PMC · DOI: 10.3389/fpsyt.2025.1704170 · 2026-01-15

## TL;DR

The study finds that autism with and without ADHD involves different brain connectivity patterns, especially in regions linked to attention and social behavior.

## Contribution

The paper introduces a novel method to compare brain structural-functional coupling in ASD subgroups, revealing subtype-specific neural differences.

## Key findings

- ASD individuals show altered structural-functional coupling in key brain networks like the DMN, LimN, SMN, and FPN.
- ASD-only individuals have stronger coupling in the left inferior temporal gyrus, while ASD+ADHD individuals show increased coupling in specific cerebellar regions.
- Comorbid ADHD is linked to unique neural patterns involving cerebellar integration for attentional processes.

## Abstract

Autism spectrum disorder (ASD) and attention deficit hyperactivity disorder (ADHD) are highly comorbid. The neural basis of this comorbidity remains unclear. We compared brain structural-functional coupling (SC-FC coupling) across ASD subgroups and typically developing (TD) controls to parse the neurobiological heterogeneity of ASD.

We analyzed T1-weighted and resting-state fMRI data from 331 participants from ABIDE II (130 ASD [39 ASD+ADHD, 91 ASD-only] and 201 TD). For each participant, we extracted multivariate structural features from T1-weighted images to construct an individual structural covariance network.

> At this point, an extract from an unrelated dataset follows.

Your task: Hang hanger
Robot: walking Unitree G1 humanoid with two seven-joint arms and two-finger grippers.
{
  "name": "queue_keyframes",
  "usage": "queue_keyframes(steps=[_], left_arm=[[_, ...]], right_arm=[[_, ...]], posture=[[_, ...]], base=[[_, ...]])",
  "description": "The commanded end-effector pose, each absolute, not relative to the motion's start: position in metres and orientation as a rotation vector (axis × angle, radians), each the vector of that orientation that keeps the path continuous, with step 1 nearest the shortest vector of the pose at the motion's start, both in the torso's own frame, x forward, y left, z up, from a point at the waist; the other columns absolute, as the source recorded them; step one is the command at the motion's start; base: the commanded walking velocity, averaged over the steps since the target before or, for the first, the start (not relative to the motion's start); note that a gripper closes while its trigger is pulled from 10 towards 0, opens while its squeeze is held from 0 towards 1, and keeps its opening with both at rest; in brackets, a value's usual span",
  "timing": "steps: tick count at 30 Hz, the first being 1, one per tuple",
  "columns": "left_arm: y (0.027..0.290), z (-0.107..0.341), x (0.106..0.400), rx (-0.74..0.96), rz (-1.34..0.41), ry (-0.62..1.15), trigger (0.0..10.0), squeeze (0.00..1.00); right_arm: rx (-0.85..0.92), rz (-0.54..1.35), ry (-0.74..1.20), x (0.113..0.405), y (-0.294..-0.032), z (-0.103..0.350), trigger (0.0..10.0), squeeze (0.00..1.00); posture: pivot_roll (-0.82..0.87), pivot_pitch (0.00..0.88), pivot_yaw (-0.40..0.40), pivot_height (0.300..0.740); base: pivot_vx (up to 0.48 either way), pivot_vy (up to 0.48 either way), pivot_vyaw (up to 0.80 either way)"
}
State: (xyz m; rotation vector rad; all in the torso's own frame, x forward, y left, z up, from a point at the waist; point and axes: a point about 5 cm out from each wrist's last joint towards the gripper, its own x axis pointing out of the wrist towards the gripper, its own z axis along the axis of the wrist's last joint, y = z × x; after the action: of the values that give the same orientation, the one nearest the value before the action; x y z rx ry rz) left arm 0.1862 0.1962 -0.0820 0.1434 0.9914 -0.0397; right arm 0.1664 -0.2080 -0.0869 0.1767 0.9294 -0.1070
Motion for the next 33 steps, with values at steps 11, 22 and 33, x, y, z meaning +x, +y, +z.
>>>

SC-FC coupling for each brain region was quantified by correlating its observed functional connectivity profile with the profile predicted from individual structural features via linear regression.

Compared to TD individuals, the ASD group showed altered SC-FC coupling in networks critical for social cognition, emotion, sensory processing, and cognitive control: the default mode network (DMN), limbic system (LimN), somatomotor network (SMN), and frontoparietal network (FPN). Crucially, distinct patterns emerged between ASD subgroups. The ASD-only group had stronger coupling in the left inferior temporal gyrus (ITG.L). The ASD+ADHD group showed increased coupling in specific cerebellar regions: the right cerebellar lobule IX (Cerebellum_9_R) and right cerebellum Crus II (Cerebellum_Crus2_R).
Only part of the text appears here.